Low interest rates will continue to give the housing market a push for the rest of 2015, but by next year consumers can expect price increases below the rate of inflation, says a new report from TD Economics.
“A drop in Canadian borrowing rates through the first half of this year will likely continue to boost housing demand through the summer and early fall months. However, once the impact of past rate reduction wanes by the late stages of 2015, it is hard to point to a catalyst for a further acceleration in housing market activity,” said the report from economist Diana Petramala.
Despite the forecast, TD says 2015 will end up being another record-breaking year for sales and prices which will climb on average by 7 per cent this year.
Part of the reason for the strength of the housing market continues to be affordability and the TD report notes mortgage rates dropped by 55 basis points between January and April on a five-year fixed rate mortgage. Ratesupermarket.ca says the best deal on a five-year fixed rate mortgage is now 2.49 per cent.

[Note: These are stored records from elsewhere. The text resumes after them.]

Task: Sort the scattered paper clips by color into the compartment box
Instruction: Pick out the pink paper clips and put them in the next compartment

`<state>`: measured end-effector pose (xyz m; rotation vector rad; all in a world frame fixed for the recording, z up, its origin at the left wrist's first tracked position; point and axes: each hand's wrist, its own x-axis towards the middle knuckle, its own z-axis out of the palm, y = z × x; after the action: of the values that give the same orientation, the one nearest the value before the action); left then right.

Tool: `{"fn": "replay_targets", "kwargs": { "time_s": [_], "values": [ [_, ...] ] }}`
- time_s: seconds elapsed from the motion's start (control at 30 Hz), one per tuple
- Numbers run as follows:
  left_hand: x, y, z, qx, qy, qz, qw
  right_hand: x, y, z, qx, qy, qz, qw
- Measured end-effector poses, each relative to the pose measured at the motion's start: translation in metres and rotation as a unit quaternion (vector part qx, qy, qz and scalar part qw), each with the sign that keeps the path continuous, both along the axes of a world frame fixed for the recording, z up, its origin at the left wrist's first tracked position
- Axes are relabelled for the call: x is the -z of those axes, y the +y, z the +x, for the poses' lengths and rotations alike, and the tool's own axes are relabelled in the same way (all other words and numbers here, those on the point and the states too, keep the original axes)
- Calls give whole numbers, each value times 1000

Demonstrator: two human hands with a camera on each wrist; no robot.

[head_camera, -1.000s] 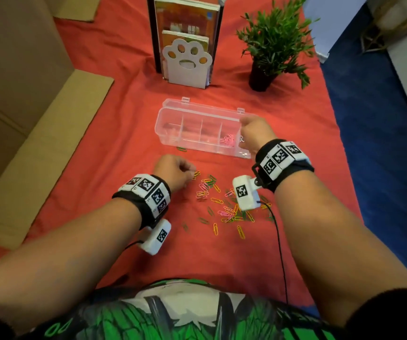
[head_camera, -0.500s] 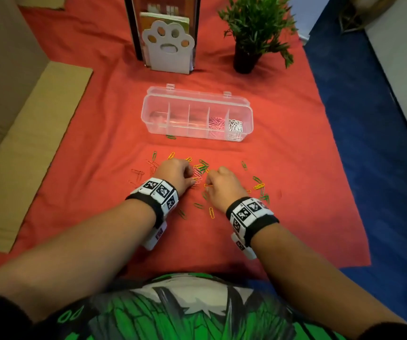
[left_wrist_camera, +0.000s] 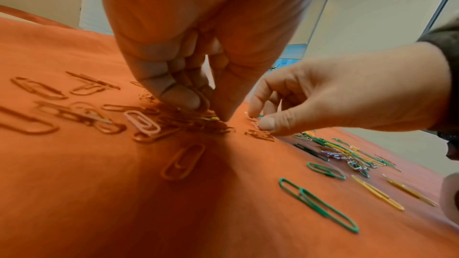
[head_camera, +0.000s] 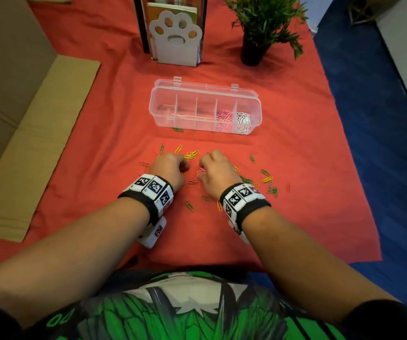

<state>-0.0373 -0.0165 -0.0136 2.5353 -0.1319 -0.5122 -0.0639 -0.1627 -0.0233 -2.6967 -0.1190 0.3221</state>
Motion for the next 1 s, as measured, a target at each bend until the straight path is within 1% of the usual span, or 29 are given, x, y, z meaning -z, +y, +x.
{"fn": "replay_targets", "kwargs": {
  "time_s": [0.07, 0.13, 0.23, 0.33, 0.4, 0.5, 0.53, 0.63, 0.67, 0.7, 0.73, 0.77, 0.8, 0.83, 0.87, 0.9, 0.93, 0.97, 1.0],
  "values": [
    [1, 0, 0, -1, -2, -1, 1000, 4, -1, -4, -6, -3, -15, 1000],
    [-1, -1, 0, -2, -9, 0, 1000, 3, -7, -7, 10, 3, -21, 1000],
    [-5, -10, 3, 20, -23, -8, 1000, -4, -23, -7, 90, 16, 21, 996],
    [-9, -24, 7, 62, -30, 13, 998, -11, -43, -6, 191, 52, 111, 974],
    [-10, -32, 11, 95, -34, 37, 994, -15, -53, -6, 246, 80, 199, 945],
    [-12, -40, 16, 138, -38, 83, 986, -22, -60, -9, 312, 128, 314, 888],
    [-12, -42, 17, 149, -37, 97, 983, -25, -61, -10, 326, 146, 359, 862],
    [-12, -45, 19, 165, -28, 125, 978, -34, -60, -13, 360, 192, 488, 772],
    [-12, -45, 19, 168, -25, 129, 977, -34, -59, -15, 366, 201, 507, 754],
    [-12, -45, 19, 169, -25, 127, 977, -34, -59, -17, 368, 207, 510, 749],
    [-11, -45, 19, 165, -25, 120, 979, -31, -59, -19, 358, 206, 489, 768],
    [-11, -45, 19, 158, -27, 108, 981, -27, -59, -21, 338, 200, 440, 807],
    [-11, -44, 18, 140, -30, 87, 986, -23, -59, -22, 304, 192, 363, 860],
    [-11, -43, 17, 114, -33, 58, 991, -21, -59, -24, 264, 183, 283, 903],
    [-10, -41, 16, 87, -31, 27, 995, -18, -59, -26, 233, 171, 227, 930],
    [-10, -40, 14, 64, -17, -3, 998, -16, -59, -27, 216, 162, 193, 943],
    [-8, -40, 13, 49, 12, -23, 998, -14, -59, -29, 208, 154, 176, 950],
    [-8, -41, 12, 36, 50, -46, 997, -12, -59, -29, 207, 148, 165, 953],
    [-7, -41, 11, 11, 96, -87, 992, -11, -58, -29, 211, 149, 161, 953]
  ]
}}
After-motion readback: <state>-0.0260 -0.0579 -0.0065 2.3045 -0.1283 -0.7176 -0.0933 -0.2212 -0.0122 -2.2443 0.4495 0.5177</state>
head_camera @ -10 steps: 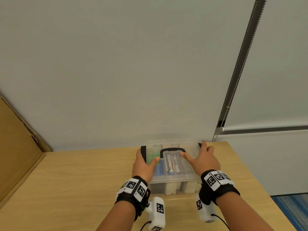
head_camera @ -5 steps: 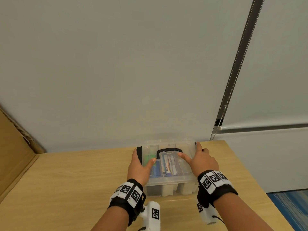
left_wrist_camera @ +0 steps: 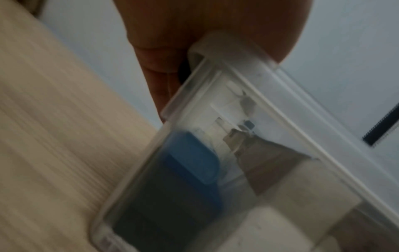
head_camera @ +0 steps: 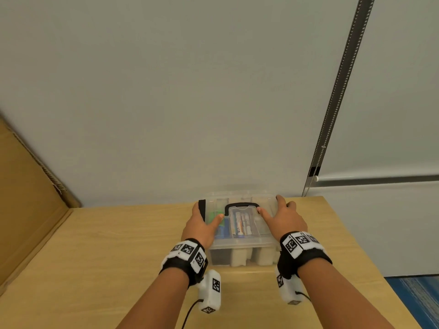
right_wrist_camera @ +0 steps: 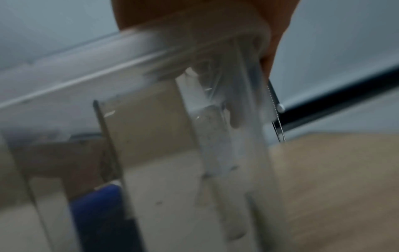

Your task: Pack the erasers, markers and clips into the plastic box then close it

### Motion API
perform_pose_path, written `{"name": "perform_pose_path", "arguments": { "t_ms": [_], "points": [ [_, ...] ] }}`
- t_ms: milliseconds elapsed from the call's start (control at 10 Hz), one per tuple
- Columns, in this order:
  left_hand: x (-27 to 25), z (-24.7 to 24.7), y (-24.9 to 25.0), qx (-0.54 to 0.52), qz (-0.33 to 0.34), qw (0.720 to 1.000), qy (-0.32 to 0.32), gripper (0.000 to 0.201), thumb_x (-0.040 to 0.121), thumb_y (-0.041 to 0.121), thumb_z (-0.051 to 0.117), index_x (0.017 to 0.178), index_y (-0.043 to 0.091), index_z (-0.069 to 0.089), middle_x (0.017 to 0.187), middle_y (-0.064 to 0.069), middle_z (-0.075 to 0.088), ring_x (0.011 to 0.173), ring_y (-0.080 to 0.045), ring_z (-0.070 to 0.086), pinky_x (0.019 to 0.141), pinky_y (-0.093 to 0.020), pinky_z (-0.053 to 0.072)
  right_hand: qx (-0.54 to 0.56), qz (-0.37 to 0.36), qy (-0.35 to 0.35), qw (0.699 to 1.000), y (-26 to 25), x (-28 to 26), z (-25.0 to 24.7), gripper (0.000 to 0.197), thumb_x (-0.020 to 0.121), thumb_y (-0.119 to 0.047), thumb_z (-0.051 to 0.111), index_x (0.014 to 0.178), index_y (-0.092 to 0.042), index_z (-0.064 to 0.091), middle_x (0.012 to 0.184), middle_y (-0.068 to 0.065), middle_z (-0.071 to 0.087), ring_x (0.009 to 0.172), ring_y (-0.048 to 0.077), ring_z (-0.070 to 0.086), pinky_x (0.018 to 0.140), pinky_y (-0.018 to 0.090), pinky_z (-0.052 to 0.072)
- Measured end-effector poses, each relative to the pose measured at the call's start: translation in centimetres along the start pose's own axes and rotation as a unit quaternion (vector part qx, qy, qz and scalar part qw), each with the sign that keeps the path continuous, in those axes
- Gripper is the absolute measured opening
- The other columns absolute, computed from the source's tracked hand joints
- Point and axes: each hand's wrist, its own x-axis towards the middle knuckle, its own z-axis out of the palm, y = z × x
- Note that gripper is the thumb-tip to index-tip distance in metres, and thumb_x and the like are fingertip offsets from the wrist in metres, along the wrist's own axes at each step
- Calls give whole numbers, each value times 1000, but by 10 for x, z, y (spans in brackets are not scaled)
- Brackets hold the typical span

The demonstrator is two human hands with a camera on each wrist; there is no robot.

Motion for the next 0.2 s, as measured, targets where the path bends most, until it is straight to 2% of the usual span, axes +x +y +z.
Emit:
{"name": "perform_pose_path", "arguments": {
  "t_ms": [100,200],
  "points": [
    [0,-10,4,109,-2,994,-27,84,85,67,41,149,22,11,136,-7,54,115,-27,58,94,-37,49,-25,-21,-34,999,-4,-4,-11,74,91,-62,33,149,-20,15,143,14,33,119,34,49,88,41,48],
    [-10,-18,-8,120,23,991,-48,85,84,74,30,150,24,9,146,-8,44,125,-25,51,103,-41,44,-32,-56,-19,998,3,-19,-12,72,93,-55,35,150,-17,13,155,11,16,135,33,31,106,42,38]
  ]
}}
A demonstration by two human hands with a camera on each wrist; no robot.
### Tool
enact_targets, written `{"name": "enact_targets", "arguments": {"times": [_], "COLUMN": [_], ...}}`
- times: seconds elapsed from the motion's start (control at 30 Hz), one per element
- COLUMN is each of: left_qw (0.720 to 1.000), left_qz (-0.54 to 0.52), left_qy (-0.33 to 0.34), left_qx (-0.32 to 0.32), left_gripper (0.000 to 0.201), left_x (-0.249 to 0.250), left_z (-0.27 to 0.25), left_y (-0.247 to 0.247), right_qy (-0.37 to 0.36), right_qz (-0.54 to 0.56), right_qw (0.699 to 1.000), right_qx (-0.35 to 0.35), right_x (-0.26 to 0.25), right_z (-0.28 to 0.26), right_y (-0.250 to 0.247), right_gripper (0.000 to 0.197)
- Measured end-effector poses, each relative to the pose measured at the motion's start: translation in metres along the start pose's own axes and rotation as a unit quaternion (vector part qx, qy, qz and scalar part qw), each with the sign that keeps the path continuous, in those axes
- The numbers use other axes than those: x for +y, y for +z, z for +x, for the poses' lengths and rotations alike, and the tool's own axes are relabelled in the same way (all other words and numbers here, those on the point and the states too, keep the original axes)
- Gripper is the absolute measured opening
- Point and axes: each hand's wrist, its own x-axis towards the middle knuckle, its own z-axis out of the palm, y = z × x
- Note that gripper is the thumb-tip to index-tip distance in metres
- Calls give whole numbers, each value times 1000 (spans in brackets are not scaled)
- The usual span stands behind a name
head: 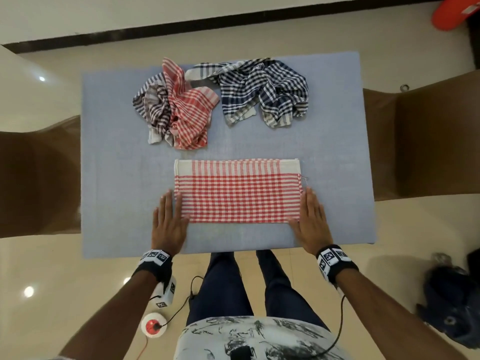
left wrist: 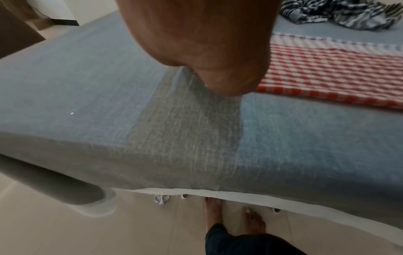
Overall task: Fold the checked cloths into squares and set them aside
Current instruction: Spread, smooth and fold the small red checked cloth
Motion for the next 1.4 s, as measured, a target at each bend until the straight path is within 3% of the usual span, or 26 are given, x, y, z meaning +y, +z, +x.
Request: {"name": "enact_targets", "arguments": {"times": [0.13, 0.2, 0.27, 0.4, 0.5, 0.57, 0.63, 0.73, 0.87, 0.93, 1.0, 1.13, 1.2, 1.3, 1.4], "left_qw": [998, 997, 998, 997, 996, 997, 996, 991, 959, 947, 934, 924, 921, 924, 929], "left_qz": [-41, -53, -29, 50, 41, 28, 26, -80, -217, -259, -301, -330, -330, -339, -347], "left_qy": [-12, -15, 1, 50, 69, 69, 74, 102, 60, 36, -10, -103, -129, -105, -71], "left_qx": [38, 55, 56, -29, -34, -27, -38, -45, -169, -188, -190, -166, -162, -144, -110], "left_gripper": [63, 59, 62, 63, 55, 50, 38, 11, 41, 54, 56, 42, 30, 18, 20], "left_x": [26, 41, 57, 68, 76, 82, 90, 118, 160, 172, 172, 140, 122, 111, 110], "left_z": [8, 19, 18, 32, 37, 38, 39, 45, 66, 72, 76, 78, 74, 62, 50], "left_y": [-13, -17, -30, -14, -17, -27, -36, -52, -72, -78, -78, -68, -64, -69, -81], "right_qy": [84, 134, 190, 291, 307, 307, 286, 240, 130, 52, 5, -107, -117, -52, -87], "right_qz": [115, 156, 192, 247, 280, 285, 282, 313, 337, 324, 323, 352, 334, 284, 199], "right_qw": [988, 977, 962, 924, 908, 908, 916, 919, 932, 945, 946, 921, 924, 957, 976], "right_qx": [65, 61, 44, -13, -48, -33, -6, 14, 21, 3, -30, -125, -146, -39, -18], "right_x": [-26, -33, -43, -38, -40, -45, -56, -85, -134, -153, -169, -183, -179, -170, -174], "right_z": [10, 25, 26, 45, 49, 51, 50, 43, 37, 37, 38, 44, 54, 87, 129], "right_y": [-24, -30, -44, -35, -47, -56, -63, -73, -64, -56, -55, -59, -60, -65, -72], "right_gripper": [55, 41, 40, 43, 19, 29, 34, 9, 32, 31, 28, 27, 22, 20, 46]}}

“The low rate environment has helped to keep key markets in Toronto, Vancouver, Hamilton and Victoria humming, with both homes sales and price growth running near a double-digit pace. Markets in commodity-dependent regions, such as Edmonton, Calgary, Regina and Saskatoon have weakened considerably so far this year, but to a lesser degree than was originally anticipated,” wrote Petramala.
TD says that, in the past, mortgage rate cuts of 40 to 60 basis point can boost sales by as much 10 per cent to 15 per cent. While the interest rate reduction will provided a boost to the market for the rest of 2015, it won’t last beyond that.
“We expect sales in this year’s fastest growing markets to fall back in line with their longer-term average next year, and for price growth to taper off,” said Petramala, who forecasts prices to grow on a national basis by 1 per cent in 2016.